The effects of autoimmune conditions and collagen vascular diseases on fatigue are due to many mechanisms similar to those discussed in cardiac disease with increased cytokines and subsequent dysregulation of the immune system. High doses of glucocorticoid medications are also often used to treat concomitant collagen vascular disease, and these medications also have a role in causing fatigue.

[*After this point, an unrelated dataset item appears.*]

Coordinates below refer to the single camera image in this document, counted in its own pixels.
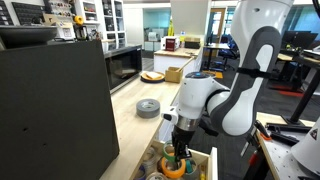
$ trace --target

The underlying autoimmune disease can also directly damage muscles, causing direct muscle weakness and associated fatigue. An example of this is connective tissue disease-associated pulmonary fibrosis, which is seen in up to 89% of patients with mixed connective tissue disease, whereas up to 69% of patients have pulmonary function test abnormalities. The histopathology of lung involvement is similar to usual interstitial pneumonitis or nonspecific interstitial pneumonitis in most cases. In some rarer cases, ILD may be due to the treatment for the disease, most commonly when patients receive methotrexate as a part of the treatment of their autoimmune disorder.

Just as in patients with cardiac disease, patients with pulmonary disease can develop fatigue after surgery. Additionally, there is the possibility of fatigue in the setting of lung cancer and after the treatments that are instituted for cancer—surgery, chemotherapy, and radiation therapy. These treatments are all known to contribute to fatigue but will not be discussed in detail here. Other sources are available to review the serious consequences of cancer on lung function and the effects of medications, and interested readers can find the details in specific texts that relate to these disorders. The usual effect is one of ILD and the associated abnormalities discussed earlier.